Original data were not modified. The main data extracted were the number of included patients, the criteria for defining atypia and the number of cases which recurred. Further data extracted were country, selection criteria, period of enrollment, pathology review, type of intervention, follow-up information, characteristics of recurrent cases. The studies were subdivided into two subgroup based on the selection criteria:

• the first subgroup included studies that selected leiomyomas based on the presence of any significant atypia under the definition of “atypical leiomyoma”; based on the assumption that these studies included both LBN and STUMP, we will refer to this subgroup as “LBN + STUMP”

• the second subgroup included studies that selected leiomyomas based on the presence of bizarre nuclei (large cells with bizarrely shaped, multiple or multilobulated nuclei and intranuclear cytoplasmic pseudoinclusions); we will refer to this subgroup as “LBN-only”.

Risk of bias within studies assessment

According to the QUADAS-2 [35], four domains were assessed in each study:

1. Patient selection (i.e. if selection criteria and period of recruitment were reported);

2. Index test (i.e. histological slides were reviewed);

3. Reference standard (i.e. if outcome data were clearly reported);

4. Flow (i.e. if the flow of patients, including the number of eligible and excluded patients, with reasons, was reported).

For each domain, the judgement was categorized as “low”, “unclear” or “high risk of bias”, as previously described [32], [33].

Data analysis

The risk of recurrence was calculated as the number of recurrent cases divided by the total number of patients, as previously described [36]. The risk of recurrence, for each study and as pooled estimate, was reported graphically on forest plots with 95% confidence interval (CI). Both the Mantel-Haenszel fixed effect model and the DerSimonian-Laird random effect model were used to pool data. Statistical heterogeneity among studies was quantified according to the inconsistency index (I²), as previously described [32], [33], [36]. The risk of bias across studies (publication bias) was assessed by using a funnel plot. Comprehensive Meta-Analysis (Biostat,14 North Dean Street, Englewood, NJ 07631, USA) was used for the analysis.

Results

Study selection and characteristics

Twelve studies with 433 patients were included [7], [8], [9], [10], [11], [12], [13], [14], [15], [16], [17], [18]. The full process of study selection is reported in Supplementary Fig. S1. Six studies were included in the “LBN + STUMP” subgroup [7], [9], [10], [12], [13], [14], and 6 studies were included in the “LBN-only” subgroup [8], [11], [15], [16], [17], [18]. Characteristics of the included studies are shown in [Table 1].

Risk of bias assessment

For the “Patient selection” domain, one study was considered at unclear risk of bias, because the period of enrollment was not reported [18], while the other studies were considered at low risk of bias.

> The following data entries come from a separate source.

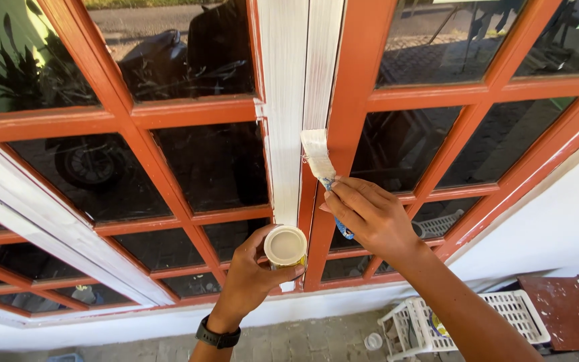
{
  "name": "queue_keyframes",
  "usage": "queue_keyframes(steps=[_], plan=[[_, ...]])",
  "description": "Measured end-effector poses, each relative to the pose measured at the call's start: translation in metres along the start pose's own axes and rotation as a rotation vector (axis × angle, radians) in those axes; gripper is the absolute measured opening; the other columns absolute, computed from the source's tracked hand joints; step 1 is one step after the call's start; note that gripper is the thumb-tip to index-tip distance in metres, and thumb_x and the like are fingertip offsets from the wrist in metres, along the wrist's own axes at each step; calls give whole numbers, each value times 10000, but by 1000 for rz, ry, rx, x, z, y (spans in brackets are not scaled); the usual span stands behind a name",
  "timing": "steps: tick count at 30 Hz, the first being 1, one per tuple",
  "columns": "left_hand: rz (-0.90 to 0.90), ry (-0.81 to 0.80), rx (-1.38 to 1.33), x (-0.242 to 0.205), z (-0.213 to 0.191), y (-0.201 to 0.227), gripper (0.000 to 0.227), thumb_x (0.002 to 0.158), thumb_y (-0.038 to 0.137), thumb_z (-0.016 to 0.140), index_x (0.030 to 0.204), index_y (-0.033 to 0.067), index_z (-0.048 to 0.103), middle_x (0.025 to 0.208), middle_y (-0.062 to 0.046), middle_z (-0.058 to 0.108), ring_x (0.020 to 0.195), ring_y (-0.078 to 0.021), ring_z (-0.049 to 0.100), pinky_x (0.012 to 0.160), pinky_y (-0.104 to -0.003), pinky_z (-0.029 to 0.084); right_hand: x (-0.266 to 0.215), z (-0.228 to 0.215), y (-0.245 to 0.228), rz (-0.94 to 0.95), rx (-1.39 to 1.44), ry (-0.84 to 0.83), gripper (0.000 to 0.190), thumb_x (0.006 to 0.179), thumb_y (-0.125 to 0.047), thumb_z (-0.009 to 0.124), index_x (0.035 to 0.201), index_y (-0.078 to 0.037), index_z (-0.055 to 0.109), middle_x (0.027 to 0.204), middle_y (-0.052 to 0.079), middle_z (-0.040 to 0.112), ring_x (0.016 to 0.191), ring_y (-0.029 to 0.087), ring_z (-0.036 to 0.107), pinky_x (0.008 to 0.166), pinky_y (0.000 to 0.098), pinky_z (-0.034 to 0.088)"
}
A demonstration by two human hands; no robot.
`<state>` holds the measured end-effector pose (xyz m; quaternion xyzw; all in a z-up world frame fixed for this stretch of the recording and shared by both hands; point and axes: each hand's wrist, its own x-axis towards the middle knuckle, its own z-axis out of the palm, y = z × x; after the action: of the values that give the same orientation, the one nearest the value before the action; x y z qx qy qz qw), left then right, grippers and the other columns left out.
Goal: The person is painting a wooden window frame with white paint.
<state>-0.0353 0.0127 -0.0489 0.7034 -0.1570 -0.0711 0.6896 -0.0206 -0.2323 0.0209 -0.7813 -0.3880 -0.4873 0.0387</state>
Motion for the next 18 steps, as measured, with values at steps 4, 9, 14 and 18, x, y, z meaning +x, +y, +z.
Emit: queue_keyframes(steps=[4,9,14,18], plan=[[4,2,8,-5,1,2,705,693,109,897,1327,33,599,1156,-61,739,1088,-159,722,957,-342,618,-14,9,-7,32,31,-22,303,849,-144,839,1058,23,696,1068,128,680,1048,311,706,886,401,617],[19,1,4,-8,2,-2,675,697,111,903,1303,23,618,1149,-59,713,1073,-151,698,890,-335,631,-27,15,-14,46,60,-63,321,847,-151,838,1070,29,694,1085,130,682,1057,313,706,904,393,609],[-6,17,44,-12,2,-1,695,693,130,906,1314,35,607,1157,-56,717,1073,-155,711,888,-328,637,-43,22,-23,31,61,-99,292,851,-116,817,1069,27,685,1089,142,678,1056,317,703,925,409,603],[-11,24,66,-13,1,-7,705,694,144,910,1320,39,604,1165,-61,723,1088,-165,717,892,-332,641,-54,24,-32,0,70,-162,290,815,-60,791,1070,29,685,1093,137,659,1069,311,690,933,411,602]])
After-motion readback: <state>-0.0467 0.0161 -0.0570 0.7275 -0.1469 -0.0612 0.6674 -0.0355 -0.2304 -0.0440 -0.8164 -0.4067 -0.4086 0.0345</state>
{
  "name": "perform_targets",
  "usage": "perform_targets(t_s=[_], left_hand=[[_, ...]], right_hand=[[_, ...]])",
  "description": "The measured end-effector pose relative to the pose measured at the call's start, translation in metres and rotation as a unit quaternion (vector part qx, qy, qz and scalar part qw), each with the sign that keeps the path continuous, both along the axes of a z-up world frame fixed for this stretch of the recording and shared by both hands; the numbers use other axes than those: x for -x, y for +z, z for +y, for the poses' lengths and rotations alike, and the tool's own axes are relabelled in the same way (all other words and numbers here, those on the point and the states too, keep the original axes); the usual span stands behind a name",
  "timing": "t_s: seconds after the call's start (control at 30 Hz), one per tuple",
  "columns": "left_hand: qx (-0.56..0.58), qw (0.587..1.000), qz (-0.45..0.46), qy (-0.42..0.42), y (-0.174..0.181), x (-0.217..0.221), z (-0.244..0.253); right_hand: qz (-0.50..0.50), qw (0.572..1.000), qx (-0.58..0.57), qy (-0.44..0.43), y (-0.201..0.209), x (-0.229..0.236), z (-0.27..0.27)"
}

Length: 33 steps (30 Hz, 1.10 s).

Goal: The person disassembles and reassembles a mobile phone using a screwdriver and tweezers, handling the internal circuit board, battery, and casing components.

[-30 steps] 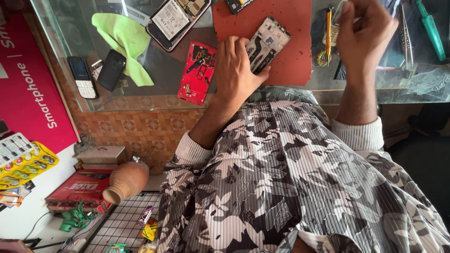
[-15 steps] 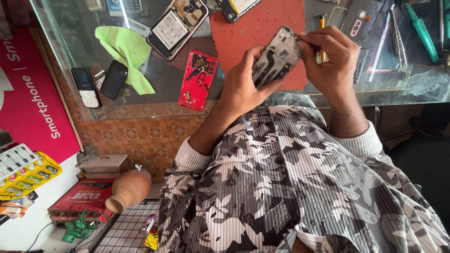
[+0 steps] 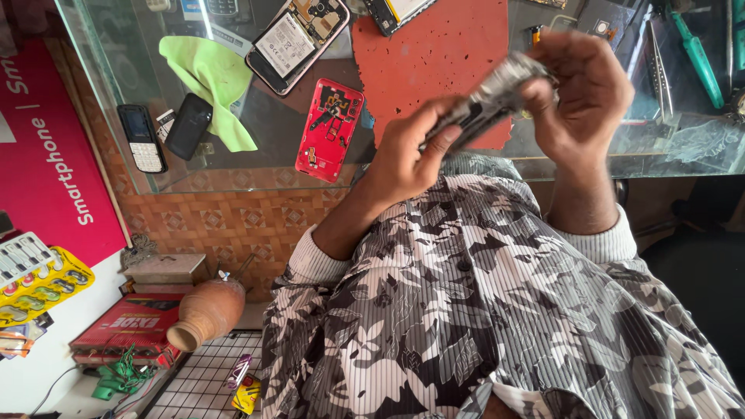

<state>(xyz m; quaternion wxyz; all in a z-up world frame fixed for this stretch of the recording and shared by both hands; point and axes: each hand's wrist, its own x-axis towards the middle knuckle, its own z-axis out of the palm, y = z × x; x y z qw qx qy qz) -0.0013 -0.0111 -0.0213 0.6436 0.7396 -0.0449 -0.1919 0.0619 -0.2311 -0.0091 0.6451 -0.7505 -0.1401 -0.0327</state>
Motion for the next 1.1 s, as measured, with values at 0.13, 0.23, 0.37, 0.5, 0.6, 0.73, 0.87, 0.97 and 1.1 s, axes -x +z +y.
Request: perform_targets(t_s=[0.13,0.23,0.37,0.5,0.6,0.73,0.87,0.97,1.1], left_hand=[[-0.125,0.884,-0.445,0.071,0.006,-0.01,0.007],[-0.139,0.822,-0.546,0.084,0.007,-0.013,0.017],[-0.146,0.785,-0.597,0.079,0.008,-0.015,0.023],[-0.162,0.785,-0.592,0.088,0.011,-0.013,0.023],[-0.176,0.795,-0.574,0.092,0.01,-0.008,0.027],[-0.179,0.809,-0.55,0.102,-0.001,-0.003,0.037],[-0.133,0.89,-0.371,0.227,-0.02,0.011,0.058],[-0.232,0.876,-0.273,0.323,-0.024,0.041,0.098],[-0.342,0.861,-0.219,0.307,-0.026,0.08,0.133]], right_hand=[[-0.063,0.99,-0.079,0.1,-0.01,-0.01,0.002],[-0.114,0.983,-0.113,0.094,-0.02,-0.009,-0.001],[-0.119,0.977,-0.151,0.092,-0.029,-0.01,-0.004],[-0.119,0.975,-0.16,0.101,-0.029,-0.013,-0.003],[-0.094,0.98,-0.148,0.089,-0.028,-0.01,-0.001],[-0.067,0.985,-0.137,0.085,-0.038,-0.005,0.002],[0.114,0.992,0.028,0.053,-0.055,-0.002,-0.001],[0.168,0.976,-0.114,0.082,-0.069,-0.004,0.011],[0.202,0.962,-0.146,0.109,-0.073,-0.01,0.026]])
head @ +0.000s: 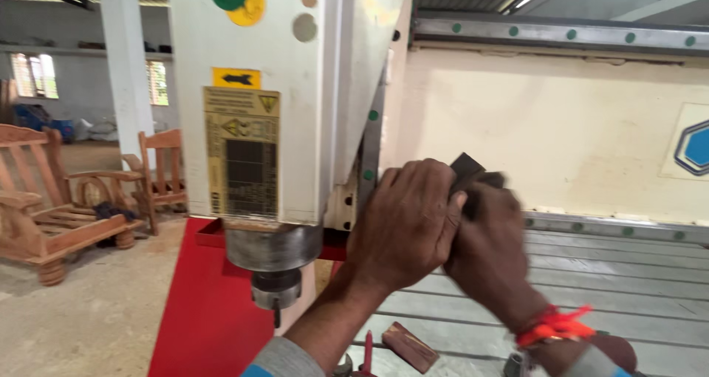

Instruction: The person wipes the surface and components of a CNC machine using a cloth and a piece of sandpaper.

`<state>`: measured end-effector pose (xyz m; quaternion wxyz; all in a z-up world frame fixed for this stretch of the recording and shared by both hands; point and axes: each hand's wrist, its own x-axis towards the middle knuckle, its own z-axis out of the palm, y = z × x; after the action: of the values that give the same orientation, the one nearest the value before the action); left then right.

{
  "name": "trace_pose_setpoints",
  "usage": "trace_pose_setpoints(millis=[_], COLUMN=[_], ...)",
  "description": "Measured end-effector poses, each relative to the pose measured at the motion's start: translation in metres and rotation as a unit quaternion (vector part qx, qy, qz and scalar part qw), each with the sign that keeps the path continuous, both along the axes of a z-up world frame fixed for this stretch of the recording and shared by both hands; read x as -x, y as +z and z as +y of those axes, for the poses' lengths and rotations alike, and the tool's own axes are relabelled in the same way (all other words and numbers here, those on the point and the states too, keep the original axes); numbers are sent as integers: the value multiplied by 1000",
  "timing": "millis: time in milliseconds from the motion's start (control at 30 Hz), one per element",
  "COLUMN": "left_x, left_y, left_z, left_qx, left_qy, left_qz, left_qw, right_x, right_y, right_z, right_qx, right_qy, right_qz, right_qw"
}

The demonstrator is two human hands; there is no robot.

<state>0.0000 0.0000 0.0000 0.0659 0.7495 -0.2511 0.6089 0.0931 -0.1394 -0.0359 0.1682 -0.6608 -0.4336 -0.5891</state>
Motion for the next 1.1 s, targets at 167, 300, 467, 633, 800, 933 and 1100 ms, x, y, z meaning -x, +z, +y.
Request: trace_pose_setpoints(millis=[167, 300, 467, 633, 800, 933, 1100], left_x=[5, -7, -8, -17, -27, -37, -38], left_y=[2, 5, 4, 8, 5, 4, 0], left_z=[-2, -8, -20, -36, -52, -63, -68], left_qx=[5, -1, 1, -1, 14, 50, 27], left_qy=[23, 31, 82, 112, 178, 213, 187], left_qz=[17, -4, 1, 22, 38, 92, 30], left_qw=[1000, 1000, 997, 993, 983, 971, 982], right_x=[3, -9, -26, -51, -101, -151, -206], right_y=[9, 16, 20, 26, 22, 14, -6], right_z=[20, 7, -14, -83, -189, -266, -346], right_qx=[43, 108, 118, 141, 122, 152, 175], right_qy=[-15, -27, -51, -59, -92, -162, -200], right_qz=[-101, -81, -107, -95, -130, -136, -106], right_qw=[994, 990, 986, 984, 980, 965, 958])
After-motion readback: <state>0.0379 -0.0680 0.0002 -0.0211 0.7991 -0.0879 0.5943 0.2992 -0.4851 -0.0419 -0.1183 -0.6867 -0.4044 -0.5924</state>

For the “Index test” and “reference standard” domains, all studies were considered at low risk of bias. For the “Flow” domain, one study was considered at unclear risk of bias, since the number of eligible patients excluded in the selection process was not reported [10]. The other studies were considered at low risk of bias (Supplementary Fig. S2).

Risk of recurrence

Overall, the recurrence rate was 5.5% (95% CI 3.5 – 8.5%) ([Fig. 1]). The funnel plot revealed two different clusters of studies: the studies of the first clusters showed a risk of recurrence above the pooled result [7], [9], [10], [12], [13], [14], while the studies of the second cluster showed a risk of recurrence below the pooled result [8], [11], [15], [16], [17], [18] ([Fig. 2]). The first cluster of studies overlapped with the “LBN + STUMP” subgroup. In this cluster/subgroup, the pooled risk of recurrence was 7.7% (95% CI 4.6 – 12.5%) ([Fig. 3]); all recurrences in this group occurred locally, after hysterectomy (37.5%) or after myomectomy (62.5%). The second cluster of studies overlapped with the “LBN-only” subgroup. In this cluster/subgroup, the pooled risk of recurrence was 1.9% (95% CI 0.8 – 4.7%) ([Fig. 4]); all recurrences occurred locally and after myomectomy. Statistical heterogeneity was null (I² = 0%) in all analyses.

Comment

Main findings and interpretation

This study showed that, pooling all the published studies on “atypical leiomyoma” or “LBN”, the overall risk of recurrence in was 5.5%. However, the risk of recurrence was 7.7% in studies that included generically “atypical leiomyoma” (which likely included both LBN and STUMP), while it was 1.9% in the studies that only included LBN.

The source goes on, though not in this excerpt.